Comprehensive documentation of the data pipeline that converts upstream data sources into a Temoa-ready SQLite database for the Canadian Open Energy (CANOE) model's residential buildings sector.

Table of Contents

1. Overview
2. Pipeline Architecture
3. Configuration and Setup
4. Pre-Processing
5. End-Use Subsectors (Existing Capacity and Demand)
6. New Capacity
7. Hourly Demand Profiles (ResStock)
8. Emissions
9. Post-Processing
10. Known Assumptions and Limitations

1. Overview

Purpose

The CANOE residential sector aggregation tool automatically constructs a Temoa-compatible SQLite database representing the Canadian residential buildings sector.
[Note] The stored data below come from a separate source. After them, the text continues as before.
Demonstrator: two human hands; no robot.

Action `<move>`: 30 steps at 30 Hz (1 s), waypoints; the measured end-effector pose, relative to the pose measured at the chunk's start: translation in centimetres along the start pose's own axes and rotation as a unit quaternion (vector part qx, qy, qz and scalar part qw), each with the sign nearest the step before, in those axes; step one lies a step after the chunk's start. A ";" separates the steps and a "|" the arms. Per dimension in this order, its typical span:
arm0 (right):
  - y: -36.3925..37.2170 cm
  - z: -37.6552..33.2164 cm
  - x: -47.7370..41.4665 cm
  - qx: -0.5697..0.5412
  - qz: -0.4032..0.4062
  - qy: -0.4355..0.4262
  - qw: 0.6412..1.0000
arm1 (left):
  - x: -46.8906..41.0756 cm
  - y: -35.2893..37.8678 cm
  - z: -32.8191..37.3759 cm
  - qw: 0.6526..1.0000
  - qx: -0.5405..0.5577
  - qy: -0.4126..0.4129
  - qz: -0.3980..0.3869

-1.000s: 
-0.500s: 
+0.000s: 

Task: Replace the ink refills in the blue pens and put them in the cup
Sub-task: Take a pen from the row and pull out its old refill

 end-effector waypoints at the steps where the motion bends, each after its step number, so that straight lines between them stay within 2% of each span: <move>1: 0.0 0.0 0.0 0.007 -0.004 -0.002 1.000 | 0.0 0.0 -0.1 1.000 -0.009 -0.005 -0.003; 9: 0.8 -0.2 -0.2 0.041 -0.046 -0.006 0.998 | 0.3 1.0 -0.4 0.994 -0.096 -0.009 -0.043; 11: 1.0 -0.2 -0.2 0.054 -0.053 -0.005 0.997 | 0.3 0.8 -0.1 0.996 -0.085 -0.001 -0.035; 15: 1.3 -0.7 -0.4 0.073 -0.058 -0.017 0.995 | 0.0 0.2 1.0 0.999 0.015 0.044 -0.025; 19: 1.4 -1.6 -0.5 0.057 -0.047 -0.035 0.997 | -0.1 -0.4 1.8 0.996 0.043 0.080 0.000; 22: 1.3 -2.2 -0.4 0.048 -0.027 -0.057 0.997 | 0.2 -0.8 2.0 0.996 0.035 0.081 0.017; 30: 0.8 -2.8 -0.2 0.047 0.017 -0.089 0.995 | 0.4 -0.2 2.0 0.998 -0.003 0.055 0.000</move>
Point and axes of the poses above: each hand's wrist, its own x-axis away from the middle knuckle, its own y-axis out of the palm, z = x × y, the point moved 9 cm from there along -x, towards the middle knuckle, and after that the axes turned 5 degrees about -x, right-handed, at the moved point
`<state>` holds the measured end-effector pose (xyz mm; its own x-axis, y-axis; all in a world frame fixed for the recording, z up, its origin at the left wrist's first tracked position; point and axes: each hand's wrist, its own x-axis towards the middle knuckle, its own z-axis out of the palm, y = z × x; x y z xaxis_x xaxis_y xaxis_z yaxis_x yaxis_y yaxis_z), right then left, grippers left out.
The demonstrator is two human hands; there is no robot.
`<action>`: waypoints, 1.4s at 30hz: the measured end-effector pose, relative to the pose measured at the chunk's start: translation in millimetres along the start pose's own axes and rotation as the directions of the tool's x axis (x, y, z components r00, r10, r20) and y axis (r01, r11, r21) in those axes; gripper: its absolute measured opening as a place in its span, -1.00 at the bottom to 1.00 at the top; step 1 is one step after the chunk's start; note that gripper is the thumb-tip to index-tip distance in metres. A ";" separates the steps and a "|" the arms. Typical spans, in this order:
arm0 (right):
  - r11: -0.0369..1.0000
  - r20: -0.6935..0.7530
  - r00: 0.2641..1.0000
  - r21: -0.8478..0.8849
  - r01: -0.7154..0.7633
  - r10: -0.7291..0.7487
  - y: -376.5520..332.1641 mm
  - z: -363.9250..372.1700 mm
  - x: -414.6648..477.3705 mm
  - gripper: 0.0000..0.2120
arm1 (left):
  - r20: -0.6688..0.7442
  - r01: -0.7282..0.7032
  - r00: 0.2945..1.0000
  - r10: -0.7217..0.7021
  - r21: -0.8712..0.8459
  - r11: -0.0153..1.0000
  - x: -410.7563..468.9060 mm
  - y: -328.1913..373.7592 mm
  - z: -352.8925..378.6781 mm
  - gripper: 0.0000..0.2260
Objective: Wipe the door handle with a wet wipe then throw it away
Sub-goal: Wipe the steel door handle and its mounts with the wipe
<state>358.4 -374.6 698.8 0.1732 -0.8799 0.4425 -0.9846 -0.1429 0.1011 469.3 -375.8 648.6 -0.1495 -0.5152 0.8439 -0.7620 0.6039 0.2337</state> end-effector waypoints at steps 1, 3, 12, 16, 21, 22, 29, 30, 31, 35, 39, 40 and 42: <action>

It dynamically downloads and processes data from multiple sources—including Natural Resources Canada (NRCan), U.S. EIA Annual Energy Outlook (AEO), NREL ResStock, and Statistics Canada—to construct a detailed bottom-up representation of end-use demands, technology stocks, and investment options.

What the Tool Produces

• A Temoa-schema SQLite database containing technology attributes, costs, capacities, energy demands, emissions, and hourly time-slice descriptions for the residential sector.
• Optionally, an Excel workbook replica of the database for easier manual inspection.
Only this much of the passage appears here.